### [Work order]
Return all lines below containing the word "table".

### [Data for review]
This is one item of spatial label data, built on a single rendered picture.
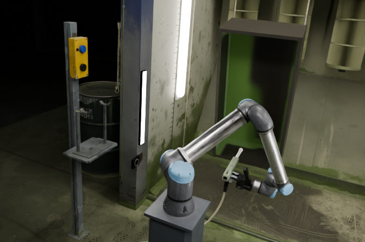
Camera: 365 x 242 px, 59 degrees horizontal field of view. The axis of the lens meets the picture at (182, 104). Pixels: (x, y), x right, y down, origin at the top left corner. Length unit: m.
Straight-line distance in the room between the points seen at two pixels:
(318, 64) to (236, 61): 1.36
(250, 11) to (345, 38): 1.00
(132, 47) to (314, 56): 2.25
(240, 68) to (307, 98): 1.24
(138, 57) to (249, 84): 1.06
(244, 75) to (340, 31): 1.13
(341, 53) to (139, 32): 2.06
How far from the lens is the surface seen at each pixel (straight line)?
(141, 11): 2.48
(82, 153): 2.31
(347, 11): 3.62
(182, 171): 1.89
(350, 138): 3.89
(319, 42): 4.01
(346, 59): 3.63
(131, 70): 2.58
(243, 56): 2.91
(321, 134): 3.87
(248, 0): 3.75
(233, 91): 3.07
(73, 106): 2.33
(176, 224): 1.94
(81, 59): 2.22
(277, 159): 2.17
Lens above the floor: 1.85
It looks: 19 degrees down
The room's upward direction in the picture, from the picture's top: 4 degrees clockwise
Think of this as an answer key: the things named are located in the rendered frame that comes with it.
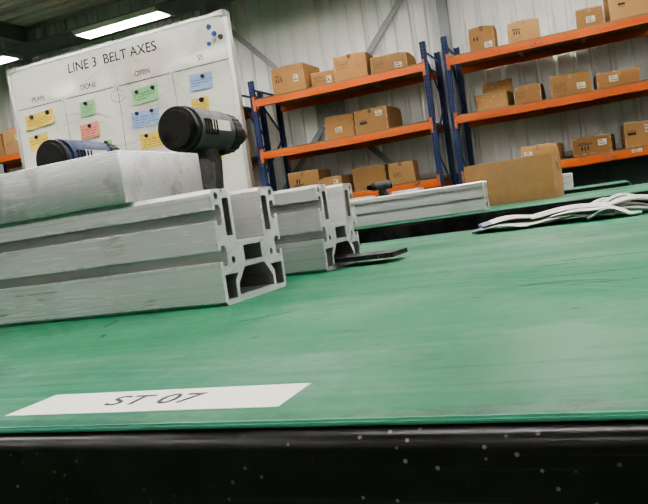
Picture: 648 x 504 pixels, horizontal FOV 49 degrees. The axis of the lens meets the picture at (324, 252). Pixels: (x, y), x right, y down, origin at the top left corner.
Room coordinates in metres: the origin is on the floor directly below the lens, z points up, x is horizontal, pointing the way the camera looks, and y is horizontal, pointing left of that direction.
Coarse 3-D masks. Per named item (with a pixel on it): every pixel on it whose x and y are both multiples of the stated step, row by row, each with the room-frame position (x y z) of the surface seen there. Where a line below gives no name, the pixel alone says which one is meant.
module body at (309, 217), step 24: (288, 192) 0.70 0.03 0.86; (312, 192) 0.69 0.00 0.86; (336, 192) 0.75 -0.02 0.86; (288, 216) 0.70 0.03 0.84; (312, 216) 0.69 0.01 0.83; (336, 216) 0.75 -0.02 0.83; (288, 240) 0.71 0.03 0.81; (312, 240) 0.69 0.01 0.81; (336, 240) 0.72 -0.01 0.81; (288, 264) 0.70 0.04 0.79; (312, 264) 0.69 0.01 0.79; (336, 264) 0.71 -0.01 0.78
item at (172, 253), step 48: (192, 192) 0.52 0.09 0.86; (240, 192) 0.58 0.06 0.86; (0, 240) 0.59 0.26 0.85; (48, 240) 0.58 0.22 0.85; (96, 240) 0.55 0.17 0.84; (144, 240) 0.53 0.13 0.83; (192, 240) 0.52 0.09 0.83; (240, 240) 0.54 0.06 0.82; (0, 288) 0.61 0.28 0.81; (48, 288) 0.57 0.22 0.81; (96, 288) 0.55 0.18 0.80; (144, 288) 0.54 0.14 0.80; (192, 288) 0.52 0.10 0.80; (240, 288) 0.58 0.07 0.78
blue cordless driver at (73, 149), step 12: (48, 144) 1.02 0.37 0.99; (60, 144) 1.02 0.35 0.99; (72, 144) 1.04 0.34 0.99; (84, 144) 1.06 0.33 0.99; (96, 144) 1.09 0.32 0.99; (108, 144) 1.13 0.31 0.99; (36, 156) 1.03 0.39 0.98; (48, 156) 1.02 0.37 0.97; (60, 156) 1.02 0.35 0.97; (72, 156) 1.03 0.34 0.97; (84, 156) 1.05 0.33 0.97
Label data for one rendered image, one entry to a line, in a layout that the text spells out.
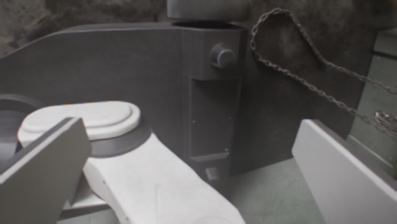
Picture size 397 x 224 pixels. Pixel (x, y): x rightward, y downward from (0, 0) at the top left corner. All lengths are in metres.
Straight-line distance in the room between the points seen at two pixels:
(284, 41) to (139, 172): 0.63
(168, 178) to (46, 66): 0.35
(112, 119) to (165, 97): 0.18
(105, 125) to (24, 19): 0.43
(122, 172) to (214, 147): 0.32
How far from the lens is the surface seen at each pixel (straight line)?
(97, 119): 0.36
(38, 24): 0.68
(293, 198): 0.96
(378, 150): 1.21
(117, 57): 0.46
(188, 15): 0.44
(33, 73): 0.53
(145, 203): 0.28
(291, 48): 0.79
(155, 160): 0.33
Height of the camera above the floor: 0.61
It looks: 58 degrees down
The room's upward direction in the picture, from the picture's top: 156 degrees clockwise
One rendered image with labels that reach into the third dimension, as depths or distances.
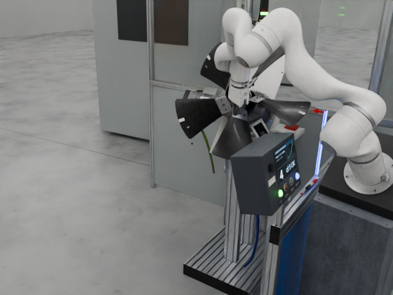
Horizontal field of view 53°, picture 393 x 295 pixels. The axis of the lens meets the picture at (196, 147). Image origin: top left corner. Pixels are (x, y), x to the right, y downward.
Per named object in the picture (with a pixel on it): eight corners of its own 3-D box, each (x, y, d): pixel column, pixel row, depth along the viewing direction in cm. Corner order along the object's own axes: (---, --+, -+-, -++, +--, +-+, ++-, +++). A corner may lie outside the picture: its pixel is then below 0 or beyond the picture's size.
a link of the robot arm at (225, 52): (203, 40, 148) (214, 74, 177) (245, 47, 144) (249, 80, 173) (210, 19, 149) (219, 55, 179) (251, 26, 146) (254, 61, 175)
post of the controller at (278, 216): (275, 221, 154) (280, 175, 147) (282, 223, 152) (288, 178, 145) (272, 225, 151) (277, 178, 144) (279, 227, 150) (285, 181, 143)
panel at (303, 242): (317, 264, 245) (333, 168, 221) (317, 265, 245) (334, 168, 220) (262, 360, 181) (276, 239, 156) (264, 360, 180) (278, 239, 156)
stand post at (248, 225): (241, 247, 280) (254, 88, 238) (253, 251, 276) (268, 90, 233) (238, 250, 277) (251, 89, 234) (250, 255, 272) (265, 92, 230)
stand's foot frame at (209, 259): (229, 229, 301) (230, 220, 298) (286, 250, 278) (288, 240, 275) (183, 274, 253) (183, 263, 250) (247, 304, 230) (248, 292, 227)
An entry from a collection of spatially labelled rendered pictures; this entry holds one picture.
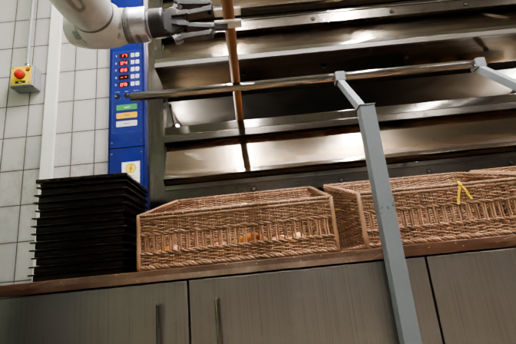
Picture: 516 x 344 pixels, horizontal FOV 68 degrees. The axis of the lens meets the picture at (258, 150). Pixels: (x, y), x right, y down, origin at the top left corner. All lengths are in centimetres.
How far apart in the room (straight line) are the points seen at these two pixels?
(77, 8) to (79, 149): 97
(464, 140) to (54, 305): 158
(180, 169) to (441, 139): 110
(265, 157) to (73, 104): 89
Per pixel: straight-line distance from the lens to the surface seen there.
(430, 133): 180
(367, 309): 105
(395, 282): 101
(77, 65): 200
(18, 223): 187
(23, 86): 198
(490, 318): 116
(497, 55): 208
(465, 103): 191
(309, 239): 107
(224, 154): 164
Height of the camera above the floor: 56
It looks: 17 degrees up
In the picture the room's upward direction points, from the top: 6 degrees counter-clockwise
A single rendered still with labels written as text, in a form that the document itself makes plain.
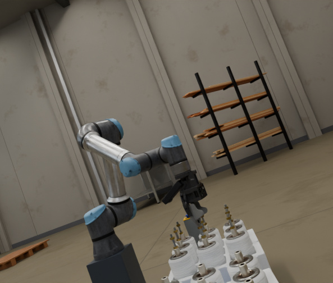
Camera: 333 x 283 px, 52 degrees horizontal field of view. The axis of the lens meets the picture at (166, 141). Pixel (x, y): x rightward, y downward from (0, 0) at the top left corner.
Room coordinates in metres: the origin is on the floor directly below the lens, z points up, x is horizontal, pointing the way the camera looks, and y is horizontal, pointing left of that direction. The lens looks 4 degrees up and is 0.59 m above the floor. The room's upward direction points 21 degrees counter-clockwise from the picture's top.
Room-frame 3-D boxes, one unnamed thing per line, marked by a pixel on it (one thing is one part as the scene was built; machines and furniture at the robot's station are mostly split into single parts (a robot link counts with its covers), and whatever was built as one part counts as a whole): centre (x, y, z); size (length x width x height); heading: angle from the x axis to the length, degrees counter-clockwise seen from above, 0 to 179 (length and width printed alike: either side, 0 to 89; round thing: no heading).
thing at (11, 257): (6.12, 3.28, 0.06); 1.26 x 0.87 x 0.12; 170
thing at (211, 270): (1.07, 0.04, 0.25); 0.08 x 0.08 x 0.01
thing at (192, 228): (1.78, 0.02, 0.16); 0.07 x 0.07 x 0.31; 83
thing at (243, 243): (1.36, -0.12, 0.16); 0.10 x 0.10 x 0.18
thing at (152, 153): (1.43, 0.06, 0.64); 0.11 x 0.11 x 0.08; 41
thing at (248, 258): (1.06, -0.08, 0.25); 0.08 x 0.08 x 0.01
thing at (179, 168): (1.37, -0.02, 0.57); 0.08 x 0.08 x 0.05
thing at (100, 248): (1.70, 0.45, 0.35); 0.15 x 0.15 x 0.10
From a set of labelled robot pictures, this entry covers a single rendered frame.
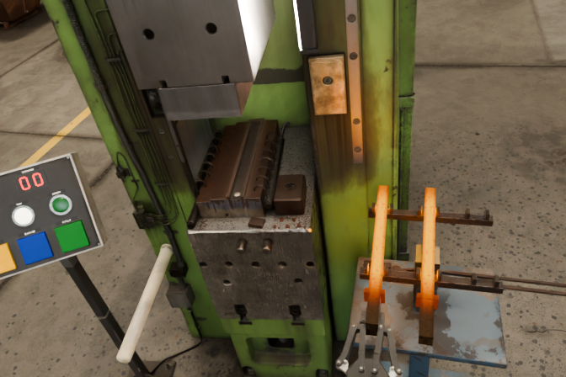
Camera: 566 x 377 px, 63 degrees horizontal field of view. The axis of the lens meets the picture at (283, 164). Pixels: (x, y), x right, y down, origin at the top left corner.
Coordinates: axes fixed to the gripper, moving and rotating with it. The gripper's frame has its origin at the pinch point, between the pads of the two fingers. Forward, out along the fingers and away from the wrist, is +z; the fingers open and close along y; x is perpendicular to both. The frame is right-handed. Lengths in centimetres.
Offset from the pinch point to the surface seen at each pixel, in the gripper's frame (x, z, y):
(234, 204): -2, 33, -43
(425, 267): 1.1, 12.8, 11.1
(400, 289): -26.1, 26.5, 5.5
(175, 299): -60, 37, -82
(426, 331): 1.5, -4.0, 11.0
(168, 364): -95, 26, -92
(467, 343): -26.1, 11.4, 22.5
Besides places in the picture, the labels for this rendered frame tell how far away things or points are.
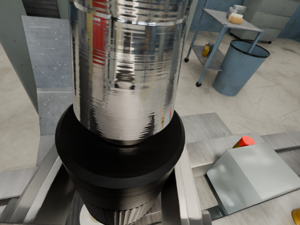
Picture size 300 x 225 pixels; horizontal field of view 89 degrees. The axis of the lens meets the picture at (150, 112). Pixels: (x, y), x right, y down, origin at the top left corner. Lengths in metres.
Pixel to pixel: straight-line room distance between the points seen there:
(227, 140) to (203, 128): 0.07
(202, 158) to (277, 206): 0.09
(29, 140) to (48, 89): 1.22
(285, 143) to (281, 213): 0.31
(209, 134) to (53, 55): 0.37
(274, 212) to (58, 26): 0.47
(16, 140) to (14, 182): 1.35
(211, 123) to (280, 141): 0.24
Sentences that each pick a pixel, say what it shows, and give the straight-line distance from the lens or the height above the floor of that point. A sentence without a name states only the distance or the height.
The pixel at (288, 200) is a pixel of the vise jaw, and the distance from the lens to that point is 0.25.
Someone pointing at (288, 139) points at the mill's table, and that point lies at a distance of 0.55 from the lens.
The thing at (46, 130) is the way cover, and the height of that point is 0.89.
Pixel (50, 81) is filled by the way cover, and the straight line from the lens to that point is 0.43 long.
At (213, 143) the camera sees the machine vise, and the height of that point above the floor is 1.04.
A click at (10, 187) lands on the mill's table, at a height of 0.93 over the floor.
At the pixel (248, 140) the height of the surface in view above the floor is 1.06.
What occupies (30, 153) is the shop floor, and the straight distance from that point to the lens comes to 1.56.
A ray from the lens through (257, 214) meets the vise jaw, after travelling 0.22.
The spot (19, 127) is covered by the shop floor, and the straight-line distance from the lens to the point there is 1.78.
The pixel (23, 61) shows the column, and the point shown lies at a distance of 0.50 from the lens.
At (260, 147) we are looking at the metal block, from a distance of 0.22.
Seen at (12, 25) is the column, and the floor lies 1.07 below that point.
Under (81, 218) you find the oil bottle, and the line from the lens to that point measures 0.20.
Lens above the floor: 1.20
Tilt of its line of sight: 44 degrees down
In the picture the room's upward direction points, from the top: 12 degrees clockwise
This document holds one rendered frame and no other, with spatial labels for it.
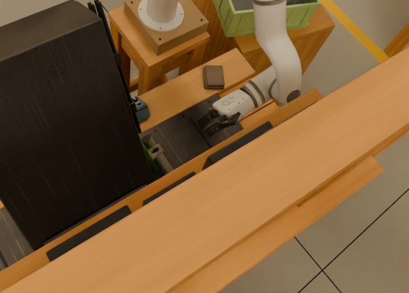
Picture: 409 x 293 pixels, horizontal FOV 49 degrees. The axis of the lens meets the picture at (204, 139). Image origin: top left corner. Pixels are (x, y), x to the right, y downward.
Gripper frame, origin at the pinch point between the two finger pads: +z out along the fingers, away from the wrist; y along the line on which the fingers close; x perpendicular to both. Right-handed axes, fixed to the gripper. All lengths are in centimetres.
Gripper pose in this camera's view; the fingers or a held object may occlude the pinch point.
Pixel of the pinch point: (206, 125)
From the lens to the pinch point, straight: 134.8
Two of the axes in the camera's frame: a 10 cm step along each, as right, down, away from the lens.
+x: 4.4, 7.5, 5.0
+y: 3.7, 3.6, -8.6
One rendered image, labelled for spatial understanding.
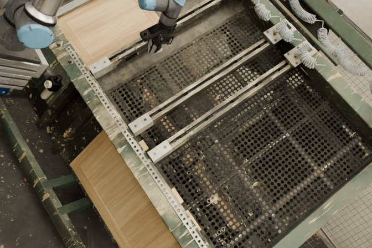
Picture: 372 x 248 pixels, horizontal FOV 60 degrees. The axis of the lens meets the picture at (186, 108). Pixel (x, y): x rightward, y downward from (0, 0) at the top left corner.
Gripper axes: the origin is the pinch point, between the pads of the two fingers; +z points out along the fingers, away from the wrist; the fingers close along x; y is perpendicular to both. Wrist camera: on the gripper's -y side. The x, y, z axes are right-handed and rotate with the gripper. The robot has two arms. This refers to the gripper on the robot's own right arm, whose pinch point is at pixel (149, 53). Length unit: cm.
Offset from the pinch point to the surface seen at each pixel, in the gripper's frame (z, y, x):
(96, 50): 38, 0, 42
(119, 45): 32, 12, 37
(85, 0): 28, 7, 77
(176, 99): 28.8, 22.3, -13.0
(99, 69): 36.1, -6.5, 25.2
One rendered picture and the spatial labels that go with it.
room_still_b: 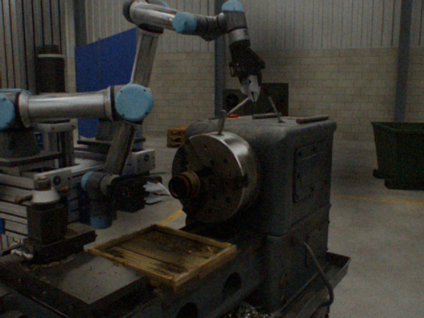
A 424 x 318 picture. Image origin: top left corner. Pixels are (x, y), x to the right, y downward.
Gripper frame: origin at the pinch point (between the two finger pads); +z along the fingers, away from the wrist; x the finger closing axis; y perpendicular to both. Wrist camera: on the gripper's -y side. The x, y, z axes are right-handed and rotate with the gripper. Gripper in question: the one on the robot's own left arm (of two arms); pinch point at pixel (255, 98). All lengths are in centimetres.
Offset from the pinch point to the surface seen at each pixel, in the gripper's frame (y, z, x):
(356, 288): -144, 132, -33
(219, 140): 18.8, 12.7, -5.9
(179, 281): 54, 47, -3
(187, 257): 39, 46, -12
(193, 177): 28.8, 22.5, -11.9
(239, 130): 1.2, 10.0, -8.6
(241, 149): 13.3, 17.0, -1.7
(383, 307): -128, 138, -12
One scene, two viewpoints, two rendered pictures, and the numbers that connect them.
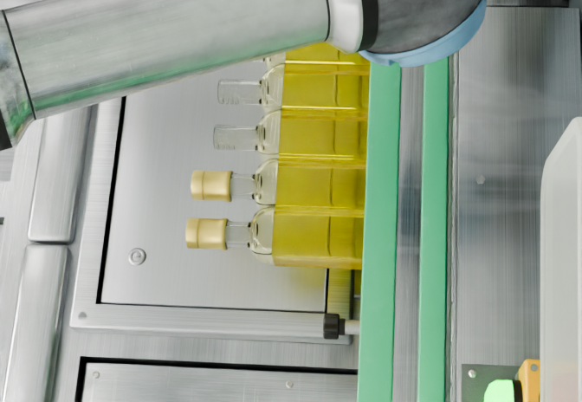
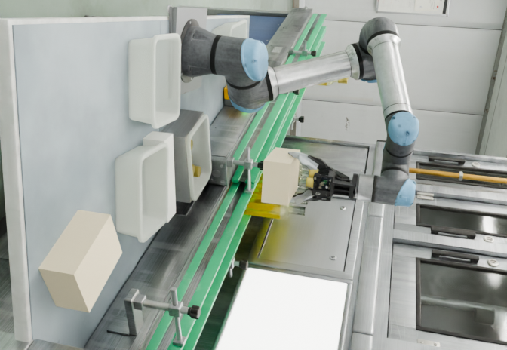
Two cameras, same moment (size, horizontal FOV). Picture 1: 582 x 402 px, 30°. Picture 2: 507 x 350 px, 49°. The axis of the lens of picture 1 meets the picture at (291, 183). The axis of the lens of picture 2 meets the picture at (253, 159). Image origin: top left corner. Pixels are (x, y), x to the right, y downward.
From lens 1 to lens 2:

### [Task response]
Someone pointing at (288, 139) points at the mill's table, and that point lies at a distance of 0.55 from the lens.
A click at (10, 187) lands on the mill's table, at a height of 0.93 over the floor.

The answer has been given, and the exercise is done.